--- Data for this exercise ---
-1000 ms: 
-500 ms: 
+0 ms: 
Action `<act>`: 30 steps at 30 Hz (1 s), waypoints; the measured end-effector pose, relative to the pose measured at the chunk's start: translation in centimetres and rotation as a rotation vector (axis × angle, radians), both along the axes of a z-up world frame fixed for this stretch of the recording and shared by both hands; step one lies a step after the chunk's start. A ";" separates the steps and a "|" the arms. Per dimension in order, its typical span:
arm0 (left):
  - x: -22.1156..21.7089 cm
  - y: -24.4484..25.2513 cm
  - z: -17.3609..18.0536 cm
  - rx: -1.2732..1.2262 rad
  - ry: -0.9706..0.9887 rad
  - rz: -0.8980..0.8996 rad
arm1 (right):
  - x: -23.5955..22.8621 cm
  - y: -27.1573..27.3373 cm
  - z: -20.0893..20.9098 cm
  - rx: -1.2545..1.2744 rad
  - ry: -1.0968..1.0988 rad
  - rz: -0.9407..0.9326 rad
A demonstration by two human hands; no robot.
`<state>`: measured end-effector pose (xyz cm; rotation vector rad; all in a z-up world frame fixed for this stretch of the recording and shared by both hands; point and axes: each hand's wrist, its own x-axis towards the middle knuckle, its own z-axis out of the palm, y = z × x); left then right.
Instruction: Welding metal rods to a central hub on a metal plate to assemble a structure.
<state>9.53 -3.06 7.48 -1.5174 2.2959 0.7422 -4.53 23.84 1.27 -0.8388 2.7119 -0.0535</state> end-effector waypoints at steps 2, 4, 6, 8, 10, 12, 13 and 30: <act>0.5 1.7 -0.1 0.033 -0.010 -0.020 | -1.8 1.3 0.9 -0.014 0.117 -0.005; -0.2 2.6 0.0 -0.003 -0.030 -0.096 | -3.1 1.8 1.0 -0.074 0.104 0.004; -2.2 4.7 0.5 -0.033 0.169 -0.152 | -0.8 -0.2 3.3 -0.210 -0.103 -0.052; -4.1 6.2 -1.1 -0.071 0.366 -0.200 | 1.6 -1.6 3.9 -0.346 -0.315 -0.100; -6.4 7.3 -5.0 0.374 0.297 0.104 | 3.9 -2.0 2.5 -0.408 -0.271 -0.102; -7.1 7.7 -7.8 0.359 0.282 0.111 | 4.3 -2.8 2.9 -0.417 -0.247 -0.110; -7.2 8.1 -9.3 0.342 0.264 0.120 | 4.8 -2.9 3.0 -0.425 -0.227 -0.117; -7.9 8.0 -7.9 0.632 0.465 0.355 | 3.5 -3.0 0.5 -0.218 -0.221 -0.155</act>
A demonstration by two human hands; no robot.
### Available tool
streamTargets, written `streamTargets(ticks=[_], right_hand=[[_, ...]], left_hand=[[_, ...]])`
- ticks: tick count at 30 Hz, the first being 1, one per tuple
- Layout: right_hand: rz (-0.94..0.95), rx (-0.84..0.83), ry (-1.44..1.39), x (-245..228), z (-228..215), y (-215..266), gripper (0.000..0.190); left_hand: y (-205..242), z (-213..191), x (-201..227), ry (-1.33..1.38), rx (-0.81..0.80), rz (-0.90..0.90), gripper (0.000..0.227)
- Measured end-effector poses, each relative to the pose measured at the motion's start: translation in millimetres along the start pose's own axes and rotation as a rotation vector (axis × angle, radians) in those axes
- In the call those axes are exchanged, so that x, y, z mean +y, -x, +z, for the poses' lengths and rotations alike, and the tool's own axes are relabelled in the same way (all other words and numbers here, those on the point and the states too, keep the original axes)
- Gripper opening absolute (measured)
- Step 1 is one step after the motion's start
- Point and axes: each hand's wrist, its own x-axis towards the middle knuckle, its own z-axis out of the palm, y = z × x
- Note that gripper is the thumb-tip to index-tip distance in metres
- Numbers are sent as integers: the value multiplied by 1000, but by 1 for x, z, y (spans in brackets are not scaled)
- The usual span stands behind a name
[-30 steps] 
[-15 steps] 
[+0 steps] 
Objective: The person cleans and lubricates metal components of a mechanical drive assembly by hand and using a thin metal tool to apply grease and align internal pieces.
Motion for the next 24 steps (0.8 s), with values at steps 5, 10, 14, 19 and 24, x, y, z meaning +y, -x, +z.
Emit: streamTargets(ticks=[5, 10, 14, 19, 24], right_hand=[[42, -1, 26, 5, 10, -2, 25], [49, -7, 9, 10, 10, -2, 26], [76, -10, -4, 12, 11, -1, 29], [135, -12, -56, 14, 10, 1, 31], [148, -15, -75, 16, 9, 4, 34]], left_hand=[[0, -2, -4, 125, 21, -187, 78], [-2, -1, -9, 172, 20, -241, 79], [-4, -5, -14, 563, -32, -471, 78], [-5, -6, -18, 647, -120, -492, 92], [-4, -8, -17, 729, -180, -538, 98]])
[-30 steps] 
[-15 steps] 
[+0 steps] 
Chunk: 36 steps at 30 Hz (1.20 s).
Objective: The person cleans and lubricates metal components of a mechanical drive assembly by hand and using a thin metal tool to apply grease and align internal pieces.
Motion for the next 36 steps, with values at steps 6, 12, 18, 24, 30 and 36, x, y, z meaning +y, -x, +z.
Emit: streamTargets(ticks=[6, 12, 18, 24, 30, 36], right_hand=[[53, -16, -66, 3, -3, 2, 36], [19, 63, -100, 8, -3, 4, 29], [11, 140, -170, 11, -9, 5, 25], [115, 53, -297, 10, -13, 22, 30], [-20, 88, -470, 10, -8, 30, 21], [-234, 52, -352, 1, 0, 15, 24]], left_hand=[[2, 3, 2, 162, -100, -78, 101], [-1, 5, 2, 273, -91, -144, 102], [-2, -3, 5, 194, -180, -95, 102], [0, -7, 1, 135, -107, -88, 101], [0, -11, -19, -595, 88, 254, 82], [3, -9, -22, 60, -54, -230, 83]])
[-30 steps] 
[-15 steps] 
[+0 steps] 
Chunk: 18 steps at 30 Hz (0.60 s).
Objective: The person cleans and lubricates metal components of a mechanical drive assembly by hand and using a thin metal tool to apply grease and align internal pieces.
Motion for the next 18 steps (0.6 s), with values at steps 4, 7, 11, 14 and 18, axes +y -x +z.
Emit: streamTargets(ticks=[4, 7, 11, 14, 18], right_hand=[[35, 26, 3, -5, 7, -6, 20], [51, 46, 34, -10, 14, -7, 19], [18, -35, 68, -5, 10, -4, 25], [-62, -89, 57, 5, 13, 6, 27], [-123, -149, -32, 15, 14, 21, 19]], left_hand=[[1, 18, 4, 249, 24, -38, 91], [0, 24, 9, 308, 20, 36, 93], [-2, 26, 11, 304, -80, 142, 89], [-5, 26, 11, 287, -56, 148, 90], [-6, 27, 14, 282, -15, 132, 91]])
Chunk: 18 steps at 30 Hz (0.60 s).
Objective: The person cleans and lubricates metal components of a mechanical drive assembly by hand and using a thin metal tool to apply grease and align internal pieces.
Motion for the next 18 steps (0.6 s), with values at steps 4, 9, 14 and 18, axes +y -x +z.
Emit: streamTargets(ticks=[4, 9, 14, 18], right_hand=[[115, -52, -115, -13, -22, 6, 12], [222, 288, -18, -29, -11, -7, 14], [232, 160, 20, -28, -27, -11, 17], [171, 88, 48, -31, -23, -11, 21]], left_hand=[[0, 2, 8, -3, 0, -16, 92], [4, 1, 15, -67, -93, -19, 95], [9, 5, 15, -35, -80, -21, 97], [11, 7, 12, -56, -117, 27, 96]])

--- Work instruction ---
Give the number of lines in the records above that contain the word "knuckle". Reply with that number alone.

--- Exercise response ---
2